# TRY IT
Report back every line of the entries that contains "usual", exactly as written.

# SUPPLIED RECORDS
____________

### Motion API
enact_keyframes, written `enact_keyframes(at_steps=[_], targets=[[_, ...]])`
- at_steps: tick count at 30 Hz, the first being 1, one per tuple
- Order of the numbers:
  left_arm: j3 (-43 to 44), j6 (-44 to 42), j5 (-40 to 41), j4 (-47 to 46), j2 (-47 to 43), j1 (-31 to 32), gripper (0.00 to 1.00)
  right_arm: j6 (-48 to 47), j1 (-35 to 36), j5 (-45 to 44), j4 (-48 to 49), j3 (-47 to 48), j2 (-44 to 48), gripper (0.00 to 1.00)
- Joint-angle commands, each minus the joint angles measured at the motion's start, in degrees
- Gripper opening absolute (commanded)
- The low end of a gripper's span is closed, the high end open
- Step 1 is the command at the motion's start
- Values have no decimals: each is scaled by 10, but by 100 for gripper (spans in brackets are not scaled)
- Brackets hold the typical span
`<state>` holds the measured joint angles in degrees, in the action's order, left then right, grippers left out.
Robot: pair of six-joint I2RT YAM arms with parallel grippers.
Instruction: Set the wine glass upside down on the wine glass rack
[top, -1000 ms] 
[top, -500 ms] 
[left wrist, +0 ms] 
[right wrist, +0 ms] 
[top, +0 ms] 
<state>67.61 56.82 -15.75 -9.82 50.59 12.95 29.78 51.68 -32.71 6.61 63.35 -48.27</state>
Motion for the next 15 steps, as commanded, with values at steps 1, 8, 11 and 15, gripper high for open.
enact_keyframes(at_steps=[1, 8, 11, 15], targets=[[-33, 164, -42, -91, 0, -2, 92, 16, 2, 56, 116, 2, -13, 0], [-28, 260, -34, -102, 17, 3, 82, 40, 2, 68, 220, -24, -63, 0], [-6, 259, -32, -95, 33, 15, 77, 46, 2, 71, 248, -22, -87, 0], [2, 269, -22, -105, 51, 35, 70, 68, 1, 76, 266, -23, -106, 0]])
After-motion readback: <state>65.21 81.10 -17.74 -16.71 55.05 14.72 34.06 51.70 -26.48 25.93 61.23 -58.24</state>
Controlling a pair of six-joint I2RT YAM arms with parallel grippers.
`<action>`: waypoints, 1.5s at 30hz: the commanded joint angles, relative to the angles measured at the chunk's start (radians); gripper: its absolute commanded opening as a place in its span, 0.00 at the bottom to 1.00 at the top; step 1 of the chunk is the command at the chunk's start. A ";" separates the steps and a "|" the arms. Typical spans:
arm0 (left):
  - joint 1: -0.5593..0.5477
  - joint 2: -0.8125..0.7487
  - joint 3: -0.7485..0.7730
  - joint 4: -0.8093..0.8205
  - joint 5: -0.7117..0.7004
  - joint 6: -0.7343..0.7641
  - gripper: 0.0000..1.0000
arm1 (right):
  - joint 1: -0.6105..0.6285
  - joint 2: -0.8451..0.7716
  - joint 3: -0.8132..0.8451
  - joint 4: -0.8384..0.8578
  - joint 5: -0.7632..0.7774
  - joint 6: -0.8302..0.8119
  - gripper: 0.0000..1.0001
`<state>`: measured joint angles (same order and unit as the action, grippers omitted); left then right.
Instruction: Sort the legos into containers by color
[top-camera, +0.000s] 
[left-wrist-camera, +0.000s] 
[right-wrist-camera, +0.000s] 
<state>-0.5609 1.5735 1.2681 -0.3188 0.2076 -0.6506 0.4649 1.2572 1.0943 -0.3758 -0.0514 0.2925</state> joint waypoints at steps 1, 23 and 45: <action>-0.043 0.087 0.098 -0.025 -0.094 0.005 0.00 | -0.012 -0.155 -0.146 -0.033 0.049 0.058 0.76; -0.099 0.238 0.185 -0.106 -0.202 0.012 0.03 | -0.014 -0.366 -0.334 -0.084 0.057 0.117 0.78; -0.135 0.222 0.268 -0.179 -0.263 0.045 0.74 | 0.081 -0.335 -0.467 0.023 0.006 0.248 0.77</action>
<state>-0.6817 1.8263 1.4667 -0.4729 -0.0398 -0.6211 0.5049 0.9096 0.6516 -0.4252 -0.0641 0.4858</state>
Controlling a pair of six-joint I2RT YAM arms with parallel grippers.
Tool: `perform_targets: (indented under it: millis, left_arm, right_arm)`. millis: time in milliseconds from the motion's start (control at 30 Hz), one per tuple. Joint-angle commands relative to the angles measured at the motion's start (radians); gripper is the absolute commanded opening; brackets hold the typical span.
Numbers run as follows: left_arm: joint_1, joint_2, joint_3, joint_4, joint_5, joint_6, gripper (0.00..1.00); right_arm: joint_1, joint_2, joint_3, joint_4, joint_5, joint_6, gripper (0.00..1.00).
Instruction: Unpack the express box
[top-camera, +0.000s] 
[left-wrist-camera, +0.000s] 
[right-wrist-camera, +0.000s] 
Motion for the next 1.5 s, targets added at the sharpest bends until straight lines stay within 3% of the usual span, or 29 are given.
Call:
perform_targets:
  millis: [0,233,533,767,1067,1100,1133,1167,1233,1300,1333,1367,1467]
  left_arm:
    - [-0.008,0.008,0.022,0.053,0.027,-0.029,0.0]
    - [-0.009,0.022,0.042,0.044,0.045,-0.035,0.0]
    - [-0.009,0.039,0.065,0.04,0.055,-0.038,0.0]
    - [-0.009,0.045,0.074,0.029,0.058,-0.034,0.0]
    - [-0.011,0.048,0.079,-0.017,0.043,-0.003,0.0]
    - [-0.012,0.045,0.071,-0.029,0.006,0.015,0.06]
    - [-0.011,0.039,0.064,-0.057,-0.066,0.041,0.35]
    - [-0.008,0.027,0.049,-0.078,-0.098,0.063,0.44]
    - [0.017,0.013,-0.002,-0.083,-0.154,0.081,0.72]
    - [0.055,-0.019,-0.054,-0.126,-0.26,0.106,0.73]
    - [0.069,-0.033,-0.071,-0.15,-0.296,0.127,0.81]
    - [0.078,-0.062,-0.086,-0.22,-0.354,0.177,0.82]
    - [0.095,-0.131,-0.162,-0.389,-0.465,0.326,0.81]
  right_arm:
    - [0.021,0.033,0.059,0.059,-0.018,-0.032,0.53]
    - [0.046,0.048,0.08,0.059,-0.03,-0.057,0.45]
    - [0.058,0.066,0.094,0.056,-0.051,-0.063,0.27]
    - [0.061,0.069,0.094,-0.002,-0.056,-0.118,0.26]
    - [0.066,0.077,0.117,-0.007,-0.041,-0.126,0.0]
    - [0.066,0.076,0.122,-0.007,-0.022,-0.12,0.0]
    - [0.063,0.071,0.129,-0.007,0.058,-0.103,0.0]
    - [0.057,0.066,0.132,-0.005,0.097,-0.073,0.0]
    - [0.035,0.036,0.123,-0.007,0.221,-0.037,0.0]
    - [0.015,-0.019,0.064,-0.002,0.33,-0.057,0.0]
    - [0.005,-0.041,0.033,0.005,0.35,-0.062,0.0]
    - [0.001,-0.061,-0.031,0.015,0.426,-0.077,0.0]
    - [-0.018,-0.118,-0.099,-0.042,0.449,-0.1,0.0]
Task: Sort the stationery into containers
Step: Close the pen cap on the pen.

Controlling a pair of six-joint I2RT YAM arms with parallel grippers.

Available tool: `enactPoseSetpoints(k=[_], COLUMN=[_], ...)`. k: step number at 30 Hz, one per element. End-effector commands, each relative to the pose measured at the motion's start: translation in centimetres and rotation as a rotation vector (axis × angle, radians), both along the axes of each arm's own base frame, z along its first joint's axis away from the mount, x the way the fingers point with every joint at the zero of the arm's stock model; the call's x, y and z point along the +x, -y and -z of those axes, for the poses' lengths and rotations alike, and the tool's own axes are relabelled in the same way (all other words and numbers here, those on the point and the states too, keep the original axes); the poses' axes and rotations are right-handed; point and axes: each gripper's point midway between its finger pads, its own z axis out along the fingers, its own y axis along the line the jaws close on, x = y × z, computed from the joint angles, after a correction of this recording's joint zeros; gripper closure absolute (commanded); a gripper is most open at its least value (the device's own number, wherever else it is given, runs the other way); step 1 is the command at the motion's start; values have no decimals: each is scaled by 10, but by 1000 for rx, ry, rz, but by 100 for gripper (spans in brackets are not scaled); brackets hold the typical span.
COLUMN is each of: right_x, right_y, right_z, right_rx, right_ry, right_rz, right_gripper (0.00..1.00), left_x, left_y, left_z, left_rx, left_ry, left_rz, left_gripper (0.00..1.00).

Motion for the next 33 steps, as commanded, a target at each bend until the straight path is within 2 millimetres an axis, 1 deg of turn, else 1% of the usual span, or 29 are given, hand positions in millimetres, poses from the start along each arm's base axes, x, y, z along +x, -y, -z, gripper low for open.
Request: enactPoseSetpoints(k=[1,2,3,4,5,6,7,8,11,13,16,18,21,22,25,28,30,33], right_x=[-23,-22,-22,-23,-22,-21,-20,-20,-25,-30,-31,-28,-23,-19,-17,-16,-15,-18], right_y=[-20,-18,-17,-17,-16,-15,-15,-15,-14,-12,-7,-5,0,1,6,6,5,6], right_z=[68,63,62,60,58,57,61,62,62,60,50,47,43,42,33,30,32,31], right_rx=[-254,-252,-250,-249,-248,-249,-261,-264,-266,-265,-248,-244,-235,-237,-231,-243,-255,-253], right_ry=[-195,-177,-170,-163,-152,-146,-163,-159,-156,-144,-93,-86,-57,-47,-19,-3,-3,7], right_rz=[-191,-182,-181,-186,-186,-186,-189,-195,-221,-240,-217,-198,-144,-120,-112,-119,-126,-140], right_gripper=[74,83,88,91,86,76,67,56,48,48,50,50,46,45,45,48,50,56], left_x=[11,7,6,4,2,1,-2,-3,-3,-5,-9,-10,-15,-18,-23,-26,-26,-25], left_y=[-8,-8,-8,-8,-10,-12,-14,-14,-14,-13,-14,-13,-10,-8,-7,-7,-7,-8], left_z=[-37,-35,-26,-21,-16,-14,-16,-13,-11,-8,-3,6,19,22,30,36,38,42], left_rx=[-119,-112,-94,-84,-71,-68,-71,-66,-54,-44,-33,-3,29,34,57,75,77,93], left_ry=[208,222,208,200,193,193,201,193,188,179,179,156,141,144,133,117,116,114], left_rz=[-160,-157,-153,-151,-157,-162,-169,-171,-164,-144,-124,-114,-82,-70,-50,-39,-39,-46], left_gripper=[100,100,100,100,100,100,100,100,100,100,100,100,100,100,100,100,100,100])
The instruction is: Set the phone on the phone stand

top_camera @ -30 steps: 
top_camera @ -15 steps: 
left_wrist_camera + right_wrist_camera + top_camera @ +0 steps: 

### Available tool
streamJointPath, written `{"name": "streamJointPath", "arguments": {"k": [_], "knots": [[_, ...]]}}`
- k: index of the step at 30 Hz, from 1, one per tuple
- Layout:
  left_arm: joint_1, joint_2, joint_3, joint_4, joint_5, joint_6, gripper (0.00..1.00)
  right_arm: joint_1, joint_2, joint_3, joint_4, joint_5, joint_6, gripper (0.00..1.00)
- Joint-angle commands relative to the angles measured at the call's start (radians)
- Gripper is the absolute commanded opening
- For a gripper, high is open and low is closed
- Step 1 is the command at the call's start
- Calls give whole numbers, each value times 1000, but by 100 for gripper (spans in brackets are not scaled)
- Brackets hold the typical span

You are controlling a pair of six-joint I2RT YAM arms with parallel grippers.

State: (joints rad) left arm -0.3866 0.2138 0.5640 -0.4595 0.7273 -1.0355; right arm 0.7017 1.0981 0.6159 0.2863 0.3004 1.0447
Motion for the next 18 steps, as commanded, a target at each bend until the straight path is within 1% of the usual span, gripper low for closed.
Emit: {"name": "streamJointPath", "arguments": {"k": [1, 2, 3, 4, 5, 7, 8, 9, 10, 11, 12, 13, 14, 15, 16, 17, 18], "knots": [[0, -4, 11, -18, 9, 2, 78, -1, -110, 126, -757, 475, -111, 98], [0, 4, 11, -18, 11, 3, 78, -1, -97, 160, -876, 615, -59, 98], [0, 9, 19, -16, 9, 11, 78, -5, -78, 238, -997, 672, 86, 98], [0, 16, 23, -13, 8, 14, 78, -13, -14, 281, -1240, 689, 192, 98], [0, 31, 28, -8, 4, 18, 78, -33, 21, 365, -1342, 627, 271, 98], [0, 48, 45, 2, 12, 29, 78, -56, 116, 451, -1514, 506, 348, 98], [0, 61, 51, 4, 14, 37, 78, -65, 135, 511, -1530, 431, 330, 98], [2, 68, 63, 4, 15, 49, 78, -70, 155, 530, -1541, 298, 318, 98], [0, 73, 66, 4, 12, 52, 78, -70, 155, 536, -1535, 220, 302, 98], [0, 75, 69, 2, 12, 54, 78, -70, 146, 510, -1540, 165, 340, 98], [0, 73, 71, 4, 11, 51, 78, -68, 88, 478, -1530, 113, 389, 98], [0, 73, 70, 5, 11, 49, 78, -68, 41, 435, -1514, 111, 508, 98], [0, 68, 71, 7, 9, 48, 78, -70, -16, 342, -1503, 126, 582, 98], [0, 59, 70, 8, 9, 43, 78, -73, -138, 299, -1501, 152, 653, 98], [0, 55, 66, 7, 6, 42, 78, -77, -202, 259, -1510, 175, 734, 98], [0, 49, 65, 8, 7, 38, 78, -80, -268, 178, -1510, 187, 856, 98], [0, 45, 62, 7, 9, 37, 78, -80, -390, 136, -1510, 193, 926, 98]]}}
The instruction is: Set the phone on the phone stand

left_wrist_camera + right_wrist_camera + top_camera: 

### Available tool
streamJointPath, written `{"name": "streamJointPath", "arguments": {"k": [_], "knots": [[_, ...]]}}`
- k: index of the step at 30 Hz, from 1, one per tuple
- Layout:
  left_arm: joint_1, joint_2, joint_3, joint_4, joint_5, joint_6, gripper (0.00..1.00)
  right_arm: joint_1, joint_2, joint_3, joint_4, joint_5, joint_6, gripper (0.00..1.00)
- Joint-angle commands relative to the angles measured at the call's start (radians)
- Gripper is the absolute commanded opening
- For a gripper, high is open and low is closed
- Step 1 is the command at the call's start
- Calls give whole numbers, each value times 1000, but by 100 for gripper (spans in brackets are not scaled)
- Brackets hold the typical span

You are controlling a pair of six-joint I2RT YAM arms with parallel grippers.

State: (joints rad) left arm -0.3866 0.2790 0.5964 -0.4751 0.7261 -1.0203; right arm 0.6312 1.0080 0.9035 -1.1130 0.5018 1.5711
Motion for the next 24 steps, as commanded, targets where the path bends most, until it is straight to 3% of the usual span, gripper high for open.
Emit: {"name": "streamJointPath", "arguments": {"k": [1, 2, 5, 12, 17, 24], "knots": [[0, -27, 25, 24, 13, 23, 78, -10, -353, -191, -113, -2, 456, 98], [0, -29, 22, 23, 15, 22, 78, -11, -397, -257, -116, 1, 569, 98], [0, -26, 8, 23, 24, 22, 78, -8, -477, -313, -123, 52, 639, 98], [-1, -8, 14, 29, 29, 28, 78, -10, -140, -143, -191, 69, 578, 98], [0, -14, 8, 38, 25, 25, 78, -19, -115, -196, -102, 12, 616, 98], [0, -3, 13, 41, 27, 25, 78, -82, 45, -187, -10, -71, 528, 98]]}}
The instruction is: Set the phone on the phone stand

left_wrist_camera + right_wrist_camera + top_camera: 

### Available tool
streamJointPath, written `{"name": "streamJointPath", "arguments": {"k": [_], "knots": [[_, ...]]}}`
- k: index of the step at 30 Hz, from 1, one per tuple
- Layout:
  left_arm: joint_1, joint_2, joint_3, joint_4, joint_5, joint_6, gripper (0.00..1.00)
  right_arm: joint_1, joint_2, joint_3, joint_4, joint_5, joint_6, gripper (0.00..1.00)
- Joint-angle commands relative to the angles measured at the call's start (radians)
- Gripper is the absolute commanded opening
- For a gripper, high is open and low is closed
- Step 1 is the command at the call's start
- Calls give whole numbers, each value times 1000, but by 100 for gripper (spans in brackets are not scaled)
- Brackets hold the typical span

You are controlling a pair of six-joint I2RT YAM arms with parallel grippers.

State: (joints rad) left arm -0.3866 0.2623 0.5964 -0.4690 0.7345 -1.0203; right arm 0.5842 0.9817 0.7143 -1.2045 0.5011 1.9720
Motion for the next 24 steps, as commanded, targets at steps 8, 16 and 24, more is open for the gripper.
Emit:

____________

# SOLVED PROBLEM
Motion for the next 1.5 s, targets added at the sharpest bends until straight lines stay within 3% of the usual span, or 29 are given.
Motion for the next 33 steps, as commanded, a target at each bend until the straight path is within 2 millimetres an axis, 1 deg of turn, else 1% of the usual span, or 29 are given, hand positions in millimetres, poses from the start along each arm's base axes, x, y, z along +x, -y, -z, gripper low for open.
Motion for the next 18 steps, as commanded, a target at each bend until the straight path is within 1% of the usual span, gripper low for closed.
Motion for the next 24 steps, as commanded, targets where the path bends most, until it is straight to 3% of the usual span, gripper high for open.

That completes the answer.